Each line below should be written out exactly, with none skipped.
-------
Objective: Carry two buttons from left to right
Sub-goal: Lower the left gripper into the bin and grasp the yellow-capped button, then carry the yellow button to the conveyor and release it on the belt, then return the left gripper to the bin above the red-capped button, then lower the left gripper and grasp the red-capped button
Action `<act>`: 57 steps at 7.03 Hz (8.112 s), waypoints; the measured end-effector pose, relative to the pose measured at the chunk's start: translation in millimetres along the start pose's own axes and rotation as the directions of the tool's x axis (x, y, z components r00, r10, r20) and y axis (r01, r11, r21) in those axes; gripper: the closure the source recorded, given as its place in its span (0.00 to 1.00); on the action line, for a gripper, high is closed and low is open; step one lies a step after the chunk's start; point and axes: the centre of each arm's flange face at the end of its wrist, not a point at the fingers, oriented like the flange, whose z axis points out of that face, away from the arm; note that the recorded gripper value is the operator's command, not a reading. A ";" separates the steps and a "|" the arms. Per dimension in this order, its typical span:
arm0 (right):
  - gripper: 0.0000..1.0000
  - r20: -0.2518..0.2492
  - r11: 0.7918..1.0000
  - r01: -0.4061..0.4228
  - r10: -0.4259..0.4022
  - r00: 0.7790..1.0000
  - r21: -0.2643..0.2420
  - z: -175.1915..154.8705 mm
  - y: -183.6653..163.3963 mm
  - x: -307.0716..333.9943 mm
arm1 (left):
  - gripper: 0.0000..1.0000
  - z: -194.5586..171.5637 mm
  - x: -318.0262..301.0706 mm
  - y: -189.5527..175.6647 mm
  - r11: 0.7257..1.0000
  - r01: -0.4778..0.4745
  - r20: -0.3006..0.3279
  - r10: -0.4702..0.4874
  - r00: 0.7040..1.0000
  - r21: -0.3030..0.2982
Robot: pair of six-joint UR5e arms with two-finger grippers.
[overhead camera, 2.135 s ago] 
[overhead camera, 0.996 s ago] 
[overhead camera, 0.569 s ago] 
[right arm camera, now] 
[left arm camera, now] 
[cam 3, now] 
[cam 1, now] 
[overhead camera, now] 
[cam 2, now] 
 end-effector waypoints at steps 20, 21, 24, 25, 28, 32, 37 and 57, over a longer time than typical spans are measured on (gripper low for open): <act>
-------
#### [TASK SOLUTION]
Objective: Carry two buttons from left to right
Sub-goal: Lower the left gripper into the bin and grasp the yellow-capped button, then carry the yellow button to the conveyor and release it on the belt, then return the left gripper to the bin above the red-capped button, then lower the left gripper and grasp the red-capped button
Action `<act>`: 57 steps at 7.03 Hz (8.112 s), waypoints; the measured end-effector pose, relative to the pose measured at the chunk's start: translation in millimetres along the start pose's own axes and rotation as the directions of the tool's x axis (x, y, z components r00, r10, r20) and y axis (r01, r11, r21) in those axes; gripper: the closure the source recorded, given as its place in its span (0.00 to 1.00); on the action line, for a gripper, high is closed and low is open; step one lies a step after the chunk's start; point and axes: the centre of each arm's flange face at the end of its wrist, not a point at the fingers, oriented like the flange, whose z axis points out of that face, away from the arm; note that the recorded gripper value is the operator's command, not a reading. A ";" separates the steps and a "|" the arms. Per dimension in this order, its typical span:
arm0 (right):
  - gripper: 0.0000..1.0000
  - r20: -0.2518..0.2492
  - r11: 0.7918..1.0000
  - r01: -0.4061..0.4228
  - r10: -0.4259..0.4022
  - r00: 0.7790..1.0000
  - r21: -0.2643..0.2420
  - z: -175.1915..154.8705 mm
  - y: -183.6653..163.3963 mm
  - x: -307.0716..333.9943 mm
arm1 (left):
  - gripper: 0.0000..1.0000
  - z: -194.5586..171.5637 mm
  - x: -318.0262..301.0706 mm
  - y: -189.5527..175.6647 mm
  - r11: 0.7257..1.0000
  - r01: -0.4778..0.4745
  - r20: -0.3006..0.3279
  - r10: -0.4702..0.4874
  - r00: 0.7040..1.0000
  - r21: -0.3030..0.2982
Robot: pair of six-joint UR5e arms with two-finger grippers.
[overhead camera, 2.135 s ago] 
[overhead camera, 0.996 s ago] 
[overhead camera, 0.569 s ago] 
[right arm camera, now] 
[left arm camera, now] 
[cam 3, now] 
[cam 1, now] 
[overhead camera, now] 
[cam 2, now] 
 end-effector waypoints at steps 20, 21, 24, 25, 28, 32, 37 and 57, over a longer time than typical spans are measured on (gripper low for open): <act>

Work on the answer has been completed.